The second problem is to turn off Basic’s type checking. In other words, you need a type that corresponds to a C void pointer. The Any type passed by reference is a rough equivalent. When you declare a parameter with As Any, you cancel the contract. Basic no longer promises the Windows API anything in particular. Windows promises to write no more than the specified number of bytes to the specified variable, whether they fit or not. It’s up to you to pass a variable that can accept the data. If you’re the kind of programmer who doesn’t mind working without a net, you might be getting bright ideas about using As Any in your own Basic procedures. Forget it. Basic accepts As Any only in Declare statements. Use Variant, not As Any, to write typeless functions in Basic.
The declaration for VBGetObject looks like this:
Declare Function VBGetObject Lib "GDI32" Alias "GetObjectA" ( _
ByVal hObject As Long, ByVal cbBuffer As Long, _
lpvObject As Any) As Long
Notice that the real name of the function is GetObjectA, not GetObject. I’ll explain why in the next section.
The Basic version of C’s BITMAP type looks like this:
Type BITMAP
bmType As Long
bmWidth As Long
bmHeight As Long
bmWidthBytes As Long
bmPlanes As Integer
bmBitsPixel As Integer
bmBits As Long
End Type
You can pass a BITMAP variable to VBGetObject:
Dim bmp As BITMAP
§
c = VBGetObject(pbBitmap.Picture, Len(bmp), bmp)
That’s easy enough if you happen to know that the Picture property of a picture box containing a bitmap is actually a bitmap handle. (Chapter 6 explains this and related issues.) But you’d better be sure that whatever gets passed to the function is what you say it is.
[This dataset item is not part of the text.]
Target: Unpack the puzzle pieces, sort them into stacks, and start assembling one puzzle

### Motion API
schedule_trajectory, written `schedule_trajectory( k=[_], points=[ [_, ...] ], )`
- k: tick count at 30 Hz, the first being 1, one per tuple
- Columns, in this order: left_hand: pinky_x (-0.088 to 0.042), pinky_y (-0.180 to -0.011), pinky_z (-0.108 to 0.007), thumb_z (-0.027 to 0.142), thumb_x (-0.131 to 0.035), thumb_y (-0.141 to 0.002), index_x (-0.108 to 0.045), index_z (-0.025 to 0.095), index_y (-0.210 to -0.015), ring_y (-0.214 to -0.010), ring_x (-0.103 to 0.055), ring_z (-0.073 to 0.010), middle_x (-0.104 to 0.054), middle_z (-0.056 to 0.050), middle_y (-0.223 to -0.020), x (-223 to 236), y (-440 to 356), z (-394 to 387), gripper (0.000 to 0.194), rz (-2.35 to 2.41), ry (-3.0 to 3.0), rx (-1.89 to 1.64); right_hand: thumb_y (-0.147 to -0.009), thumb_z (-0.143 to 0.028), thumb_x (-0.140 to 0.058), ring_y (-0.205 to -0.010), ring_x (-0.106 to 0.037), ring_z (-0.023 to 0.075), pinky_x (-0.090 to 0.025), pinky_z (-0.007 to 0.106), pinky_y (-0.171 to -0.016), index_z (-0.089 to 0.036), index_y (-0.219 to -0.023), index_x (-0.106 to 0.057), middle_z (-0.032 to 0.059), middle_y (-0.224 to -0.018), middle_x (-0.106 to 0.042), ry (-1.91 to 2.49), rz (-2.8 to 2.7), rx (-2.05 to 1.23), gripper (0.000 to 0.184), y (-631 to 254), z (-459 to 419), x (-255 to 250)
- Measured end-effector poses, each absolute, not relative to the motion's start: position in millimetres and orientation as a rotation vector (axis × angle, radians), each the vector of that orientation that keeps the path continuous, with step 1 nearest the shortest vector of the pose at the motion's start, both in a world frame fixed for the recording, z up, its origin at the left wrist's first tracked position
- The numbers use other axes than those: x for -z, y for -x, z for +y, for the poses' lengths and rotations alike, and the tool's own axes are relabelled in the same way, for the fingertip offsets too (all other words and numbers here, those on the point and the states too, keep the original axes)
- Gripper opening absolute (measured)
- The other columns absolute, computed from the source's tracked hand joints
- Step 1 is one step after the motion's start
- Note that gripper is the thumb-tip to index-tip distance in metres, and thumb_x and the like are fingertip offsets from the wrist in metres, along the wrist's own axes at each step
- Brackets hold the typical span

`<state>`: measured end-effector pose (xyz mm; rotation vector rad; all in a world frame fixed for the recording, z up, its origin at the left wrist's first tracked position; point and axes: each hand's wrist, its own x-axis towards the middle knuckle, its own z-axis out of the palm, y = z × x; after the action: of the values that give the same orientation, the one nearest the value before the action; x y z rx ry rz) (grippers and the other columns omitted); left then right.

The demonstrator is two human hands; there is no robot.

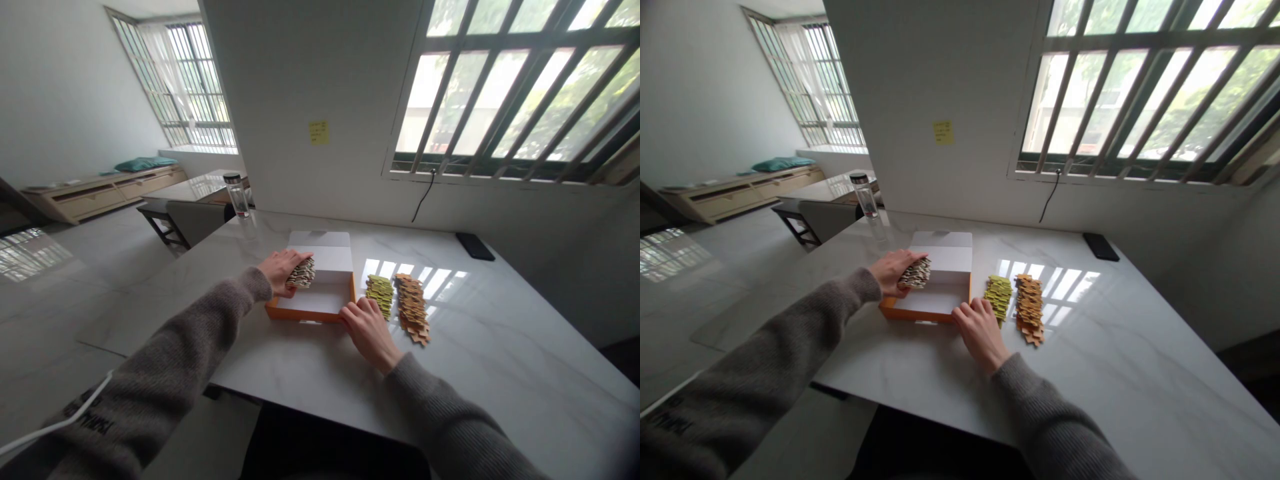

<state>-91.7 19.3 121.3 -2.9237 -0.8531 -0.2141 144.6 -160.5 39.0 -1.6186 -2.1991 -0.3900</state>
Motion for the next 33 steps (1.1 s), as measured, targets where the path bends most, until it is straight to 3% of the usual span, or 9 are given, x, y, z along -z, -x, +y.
schedule_trajectory(
  k=[8, 15, 22, 29, 33],
  points=[
    [-0.041, -0.101, -0.046, 0.031, -0.068, -0.069, -0.025, 0.019, -0.153, -0.119, -0.049, -0.0332, -0.048, -0.014, -0.137, -154, 98, 6, 0.095, -0.811, 2.777, 0.730, -0.100, -0.023, -0.052, -0.085, -0.044, 0.0221, -0.030, 0.037, -0.085, -0.023, -0.087, -0.062, 0.0039, -0.084, -0.061, 1.640, -2.133, 0.608, 0.016, -148, -165, -53],
    [-0.042, -0.107, -0.047, 0.034, -0.069, -0.072, -0.022, 0.019, -0.153, -0.125, -0.046, -0.0314, -0.046, -0.012, -0.138, -166, 100, 1, 0.095, -0.918, 2.756, 0.821, -0.101, -0.025, -0.050, -0.086, -0.044, 0.0229, -0.030, 0.037, -0.083, -0.022, -0.085, -0.063, 0.0043, -0.082, -0.060, 1.712, -1.978, 0.631, 0.022, -174, -161, -62],
    [-0.041, -0.109, -0.046, 0.026, -0.071, -0.069, -0.020, 0.014, -0.151, -0.119, -0.049, -0.0295, -0.049, -0.013, -0.133, -155, 111, 12, 0.098, -0.971, 2.721, 0.946, -0.101, -0.026, -0.048, -0.087, -0.045, 0.0241, -0.033, 0.036, -0.081, -0.021, -0.085, -0.061, 0.0057, -0.083, -0.061, 1.788, -1.784, 0.646, 0.021, -205, -160, -69],
    [-0.044, -0.108, -0.047, 0.026, -0.066, -0.066, -0.029, 0.018, -0.150, -0.118, -0.049, -0.0318, -0.050, -0.013, -0.128, -100, 71, 21, 0.093, -0.848, 2.910, 0.626, -0.098, -0.027, -0.052, -0.084, -0.045, 0.0240, -0.033, 0.035, -0.078, -0.022, -0.086, -0.060, 0.0051, -0.084, -0.062, 1.824, -1.575, 0.671, 0.015, -238, -161, -73],
    [-0.052, -0.097, -0.044, 0.027, -0.066, -0.065, -0.029, 0.017, -0.153, -0.122, -0.045, -0.0337, -0.047, -0.016, -0.131, -73, 21, 25, 0.096, -0.944, 2.997, 0.318, -0.098, -0.027, -0.052, -0.084, -0.044, 0.0240, -0.033, 0.035, -0.078, -0.022, -0.087, -0.060, 0.0049, -0.083, -0.061, 1.809, -1.549, 0.681, 0.015, -241, -162, -73]
  ],
)
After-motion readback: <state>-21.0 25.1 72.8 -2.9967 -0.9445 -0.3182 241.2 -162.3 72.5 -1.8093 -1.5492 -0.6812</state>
If you pass a bitmap handle in parameter 1, the length of a LOGPEN in parameter 2, and a LOGBRUSH variable in parameter 3, you won’t like the results.
If you ignore the safety net that Basic offers, you must be ready to accept the consequences. Or, better yet, use the safety net. You can alias as many functions as you want to the same API function, so why not do a type-safe version for each data type?
Declare Function GetObjectBrush Lib "GDI32" Alias "GetObjectA" ( _
ByVal hBrush As Long, ByVal cbBuffer As Long, _
lpBrush As LOGBRUSH) As Long
Declare Function GetObjectBitmap Lib "GDI32" Alias "GetObjectA" ( _
ByVal hBitmap As Long, ByVal cbBuffer As Long, _
lpBitmap As BITMAP) As Long
The Windows API type library provides these functions and several other GetObject variations, but don’t let the increased safety make you overconfident. If you pass a LOGPEN variable to GetObjectBrush, you get the error ByRef argument type mismatch. But if you pass a Pen handle to GetObjectBrush, neither Basic nor Windows complains. Windows gets the data type and the data from the handle, but it can’t tell whether you passed the matching length and destination variable.
Visual Basic 4 didn’t support a type library equivalent to the As Any syntax, and it didn’t support structures in type libraries. Therefore, VBGetObject had to be implemented with the Declare statement. Those limitations are gone. You’ll find VBGetObject and all its aliases in the current Windows API type library.